Kahramanmaraş merkezli iki büyük depremin büyük yıkıma neden olduğu şehirlerden olan Hatay’da çok sayıda vatandaş enkaz altında kalarak can verdi. Deprem sonucu hayatını kaybedenlerden biri de Demirok ailesinin 11 yaşındaki oğulları Ali Armanç Demirok oldu. Anne Alev Demirok, evladının ölümünün kırkıncı gününde mezarına giderek dualar edip, toprağına sarıldı. Gözyaşları içinde feryat eden acılı annenin ayakta durmakta dahi zorlandığı görüldü.
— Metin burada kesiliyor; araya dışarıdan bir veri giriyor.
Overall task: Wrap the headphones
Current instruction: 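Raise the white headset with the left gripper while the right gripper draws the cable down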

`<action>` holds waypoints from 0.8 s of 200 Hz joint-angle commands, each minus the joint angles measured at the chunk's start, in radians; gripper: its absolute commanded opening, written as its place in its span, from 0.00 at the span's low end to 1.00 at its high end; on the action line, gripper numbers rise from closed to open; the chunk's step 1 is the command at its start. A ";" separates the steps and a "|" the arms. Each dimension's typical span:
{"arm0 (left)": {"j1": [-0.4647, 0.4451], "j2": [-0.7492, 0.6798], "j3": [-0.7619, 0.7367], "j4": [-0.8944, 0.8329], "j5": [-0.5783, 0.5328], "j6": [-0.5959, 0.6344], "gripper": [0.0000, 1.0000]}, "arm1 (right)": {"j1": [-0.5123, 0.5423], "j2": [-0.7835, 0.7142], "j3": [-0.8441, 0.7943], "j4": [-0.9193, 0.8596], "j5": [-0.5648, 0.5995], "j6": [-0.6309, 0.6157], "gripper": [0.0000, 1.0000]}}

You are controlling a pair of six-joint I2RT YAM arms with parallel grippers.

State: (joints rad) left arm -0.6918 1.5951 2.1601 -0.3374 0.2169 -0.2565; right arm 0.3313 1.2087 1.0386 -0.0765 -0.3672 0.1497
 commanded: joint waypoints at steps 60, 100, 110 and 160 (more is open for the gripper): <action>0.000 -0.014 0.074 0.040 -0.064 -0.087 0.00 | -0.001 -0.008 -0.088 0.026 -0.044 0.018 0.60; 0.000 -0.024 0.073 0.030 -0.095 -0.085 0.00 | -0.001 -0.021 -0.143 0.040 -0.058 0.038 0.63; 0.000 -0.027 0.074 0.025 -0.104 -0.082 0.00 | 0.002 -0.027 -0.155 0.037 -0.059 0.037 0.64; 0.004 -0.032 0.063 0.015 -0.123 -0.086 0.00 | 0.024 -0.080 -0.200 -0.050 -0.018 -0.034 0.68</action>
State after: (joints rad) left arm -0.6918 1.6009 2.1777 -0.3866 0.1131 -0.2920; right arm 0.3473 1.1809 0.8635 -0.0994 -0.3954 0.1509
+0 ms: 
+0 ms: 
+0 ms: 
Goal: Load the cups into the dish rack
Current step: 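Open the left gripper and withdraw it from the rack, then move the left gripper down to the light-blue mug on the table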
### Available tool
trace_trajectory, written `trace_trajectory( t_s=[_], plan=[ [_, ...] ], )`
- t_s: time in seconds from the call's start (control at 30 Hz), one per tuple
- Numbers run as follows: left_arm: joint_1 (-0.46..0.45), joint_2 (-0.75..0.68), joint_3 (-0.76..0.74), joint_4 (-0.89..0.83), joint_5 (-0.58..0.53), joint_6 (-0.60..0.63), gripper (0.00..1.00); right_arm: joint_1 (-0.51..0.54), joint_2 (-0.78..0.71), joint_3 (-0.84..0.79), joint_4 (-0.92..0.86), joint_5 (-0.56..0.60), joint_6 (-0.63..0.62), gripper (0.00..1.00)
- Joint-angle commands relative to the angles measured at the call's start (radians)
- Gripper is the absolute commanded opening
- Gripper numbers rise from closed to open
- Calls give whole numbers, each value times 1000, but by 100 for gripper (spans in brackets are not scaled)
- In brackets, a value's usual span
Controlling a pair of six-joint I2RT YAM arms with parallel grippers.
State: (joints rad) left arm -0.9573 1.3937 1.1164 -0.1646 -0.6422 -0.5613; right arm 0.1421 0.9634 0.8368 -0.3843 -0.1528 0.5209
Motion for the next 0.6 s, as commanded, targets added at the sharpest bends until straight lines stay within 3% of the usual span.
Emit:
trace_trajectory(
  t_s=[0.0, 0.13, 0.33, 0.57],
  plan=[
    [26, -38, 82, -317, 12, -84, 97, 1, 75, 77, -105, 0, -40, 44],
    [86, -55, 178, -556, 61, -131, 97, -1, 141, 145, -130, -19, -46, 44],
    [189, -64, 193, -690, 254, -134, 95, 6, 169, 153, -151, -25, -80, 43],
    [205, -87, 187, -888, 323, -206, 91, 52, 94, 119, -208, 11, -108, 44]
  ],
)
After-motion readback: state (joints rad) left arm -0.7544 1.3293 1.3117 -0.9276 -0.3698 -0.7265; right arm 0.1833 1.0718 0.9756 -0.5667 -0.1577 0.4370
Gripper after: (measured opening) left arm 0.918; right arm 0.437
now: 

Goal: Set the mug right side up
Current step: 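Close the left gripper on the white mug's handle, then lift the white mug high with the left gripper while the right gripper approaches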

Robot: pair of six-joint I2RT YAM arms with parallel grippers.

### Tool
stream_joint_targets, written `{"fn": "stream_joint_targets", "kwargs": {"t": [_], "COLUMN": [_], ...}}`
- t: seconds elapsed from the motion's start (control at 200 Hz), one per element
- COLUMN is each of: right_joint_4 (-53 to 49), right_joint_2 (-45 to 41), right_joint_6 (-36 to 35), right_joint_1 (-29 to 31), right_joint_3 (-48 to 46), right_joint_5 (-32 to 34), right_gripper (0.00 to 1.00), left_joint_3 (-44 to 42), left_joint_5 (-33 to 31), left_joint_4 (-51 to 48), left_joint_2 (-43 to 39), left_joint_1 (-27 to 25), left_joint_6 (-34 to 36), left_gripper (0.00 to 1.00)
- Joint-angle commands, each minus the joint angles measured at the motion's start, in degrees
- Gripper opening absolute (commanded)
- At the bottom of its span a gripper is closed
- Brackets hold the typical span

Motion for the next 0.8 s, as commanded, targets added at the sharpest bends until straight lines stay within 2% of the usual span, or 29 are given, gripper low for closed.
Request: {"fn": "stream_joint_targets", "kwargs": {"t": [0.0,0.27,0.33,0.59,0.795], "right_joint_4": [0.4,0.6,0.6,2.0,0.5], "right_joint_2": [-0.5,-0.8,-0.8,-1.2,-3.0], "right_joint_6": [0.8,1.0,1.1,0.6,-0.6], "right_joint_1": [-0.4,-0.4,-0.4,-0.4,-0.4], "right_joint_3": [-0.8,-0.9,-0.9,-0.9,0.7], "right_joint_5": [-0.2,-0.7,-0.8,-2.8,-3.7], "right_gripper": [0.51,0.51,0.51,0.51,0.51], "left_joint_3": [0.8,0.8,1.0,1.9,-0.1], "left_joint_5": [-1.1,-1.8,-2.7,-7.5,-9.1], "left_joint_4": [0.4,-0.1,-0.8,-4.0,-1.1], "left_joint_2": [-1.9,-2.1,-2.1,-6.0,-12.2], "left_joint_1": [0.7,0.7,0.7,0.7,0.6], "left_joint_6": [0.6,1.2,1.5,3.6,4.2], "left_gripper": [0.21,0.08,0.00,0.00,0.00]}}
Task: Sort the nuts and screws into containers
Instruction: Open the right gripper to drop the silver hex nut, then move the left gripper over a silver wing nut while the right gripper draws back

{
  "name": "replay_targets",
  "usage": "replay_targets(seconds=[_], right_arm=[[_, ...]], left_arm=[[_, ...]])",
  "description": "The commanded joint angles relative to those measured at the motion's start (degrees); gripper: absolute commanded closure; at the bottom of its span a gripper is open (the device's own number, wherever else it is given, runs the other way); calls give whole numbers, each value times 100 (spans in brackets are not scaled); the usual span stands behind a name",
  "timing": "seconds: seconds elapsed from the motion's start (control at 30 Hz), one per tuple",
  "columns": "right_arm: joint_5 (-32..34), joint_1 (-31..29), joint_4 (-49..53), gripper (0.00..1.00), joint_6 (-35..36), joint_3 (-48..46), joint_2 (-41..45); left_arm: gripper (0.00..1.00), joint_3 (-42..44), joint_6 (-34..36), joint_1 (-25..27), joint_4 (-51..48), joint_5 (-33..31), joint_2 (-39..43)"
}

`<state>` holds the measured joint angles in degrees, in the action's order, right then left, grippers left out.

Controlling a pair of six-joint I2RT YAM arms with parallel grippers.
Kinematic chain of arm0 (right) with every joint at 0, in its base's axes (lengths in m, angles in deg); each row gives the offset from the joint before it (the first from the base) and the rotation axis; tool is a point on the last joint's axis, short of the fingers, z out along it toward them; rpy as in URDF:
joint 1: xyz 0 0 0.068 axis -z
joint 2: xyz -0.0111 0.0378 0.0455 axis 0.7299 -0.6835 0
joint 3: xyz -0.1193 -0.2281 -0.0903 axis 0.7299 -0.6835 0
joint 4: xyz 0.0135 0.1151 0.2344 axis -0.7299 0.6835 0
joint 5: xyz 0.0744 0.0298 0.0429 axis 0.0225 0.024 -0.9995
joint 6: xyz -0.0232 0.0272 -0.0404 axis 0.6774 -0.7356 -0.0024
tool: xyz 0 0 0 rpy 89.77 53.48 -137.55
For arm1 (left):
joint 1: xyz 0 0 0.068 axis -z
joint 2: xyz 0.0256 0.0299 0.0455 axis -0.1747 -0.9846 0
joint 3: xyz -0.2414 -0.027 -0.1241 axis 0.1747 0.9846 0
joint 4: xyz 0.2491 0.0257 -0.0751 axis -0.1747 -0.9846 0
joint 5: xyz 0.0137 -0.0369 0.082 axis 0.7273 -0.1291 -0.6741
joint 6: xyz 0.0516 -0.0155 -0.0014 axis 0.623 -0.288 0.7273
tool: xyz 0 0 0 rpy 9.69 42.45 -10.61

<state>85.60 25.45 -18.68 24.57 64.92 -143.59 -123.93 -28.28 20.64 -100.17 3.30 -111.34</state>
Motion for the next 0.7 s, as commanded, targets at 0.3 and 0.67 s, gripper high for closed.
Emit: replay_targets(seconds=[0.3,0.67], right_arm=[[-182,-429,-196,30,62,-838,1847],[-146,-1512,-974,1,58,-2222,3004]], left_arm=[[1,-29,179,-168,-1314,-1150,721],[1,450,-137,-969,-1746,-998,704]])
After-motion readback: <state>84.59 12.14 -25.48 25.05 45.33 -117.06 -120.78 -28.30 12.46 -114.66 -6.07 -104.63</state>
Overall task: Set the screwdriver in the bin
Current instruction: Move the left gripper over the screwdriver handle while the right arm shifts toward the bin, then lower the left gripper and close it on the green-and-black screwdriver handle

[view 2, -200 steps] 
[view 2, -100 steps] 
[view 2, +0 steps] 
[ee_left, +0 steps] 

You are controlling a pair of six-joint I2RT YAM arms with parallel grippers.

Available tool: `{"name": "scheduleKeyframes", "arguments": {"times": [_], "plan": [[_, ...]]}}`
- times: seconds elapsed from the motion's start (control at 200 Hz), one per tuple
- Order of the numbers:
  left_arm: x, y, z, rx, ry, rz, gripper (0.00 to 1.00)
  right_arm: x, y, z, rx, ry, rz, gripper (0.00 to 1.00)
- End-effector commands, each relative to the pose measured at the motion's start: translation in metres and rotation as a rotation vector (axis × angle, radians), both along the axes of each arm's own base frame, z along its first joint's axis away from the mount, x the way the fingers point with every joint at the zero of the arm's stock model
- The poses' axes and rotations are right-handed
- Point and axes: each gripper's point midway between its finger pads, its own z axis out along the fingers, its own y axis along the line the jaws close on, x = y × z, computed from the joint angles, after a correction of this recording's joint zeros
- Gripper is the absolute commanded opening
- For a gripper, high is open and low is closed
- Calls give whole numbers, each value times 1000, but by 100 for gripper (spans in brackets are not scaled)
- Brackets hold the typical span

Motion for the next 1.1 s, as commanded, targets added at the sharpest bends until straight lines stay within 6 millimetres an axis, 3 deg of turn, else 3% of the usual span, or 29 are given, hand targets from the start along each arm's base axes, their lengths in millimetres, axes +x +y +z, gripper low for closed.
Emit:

Mezarlıktan ayrıldıktan sonra evladını kaybettiği binanın önüne giden Alev Demirok, o gece yaşananları anlattı. Demirok, binayı yapan müteahhidin bir an önce yakalanmasını istedi.
Deprem gecesi yaşananları anlatan Alev Demirok, “O gece saat 2 buçuk gibiydi. Bir ara uyandım, lavaboya gittim, baktım oğlum uyanık. Çok da mutluydu, çok güler yüzlü, elindeki tabletiyle oyun oynuyordu. Sabah okula gidecekti. Sonra uyudu, ben de uyumaya geçtim ve uyandığımda deprem oluyordu. Önce yanımdakini salladım, ‘Yusuf, uyan’ dedim. Sonra Ali Armanç’a seslendim. ‘Anneciğim deprem oluyor, uyan oğlum’ dedim. 5-6 kez böyle söyledim, Yusuf’u da bırakıp gidemedim, çok şiddetliydi. Yüzümüze bir şeyler dökülmeye başladı, sesler geldi ve ben artık çöktüğünü anladım. 6-7 defa ‘La İlahe İllallah’ dediğimi biliyorum ve gözlerimi kapatıp kendimi küçük oğlumun üzerine attım. Sonra altımız yarıldı ve yere düştük. Yere düştüğümüzde oğlum bana, ‘Anne buradan çıkalım. Buradan ışık görünüyor, buradan çıkabiliriz’ dedi. Biraz zorlandık ama çıktık. Sonra ben küçüğünü getirdim ve bir yere koydum. Sonra arkaya, aynı yere gitmek istedim ama yolu bulamadım, çok karışıktı. Öğlen saatinde gittiğimde Ali’nin yorganını gördüm. Zannettim ki yorganı düşmüş. O akıllıdır, kalkmıştır, arkamdan koridora doğru gelmiştir, o bir yerden çıkacak diye umutla bekledim. Çok kötüydü her şey” dedi.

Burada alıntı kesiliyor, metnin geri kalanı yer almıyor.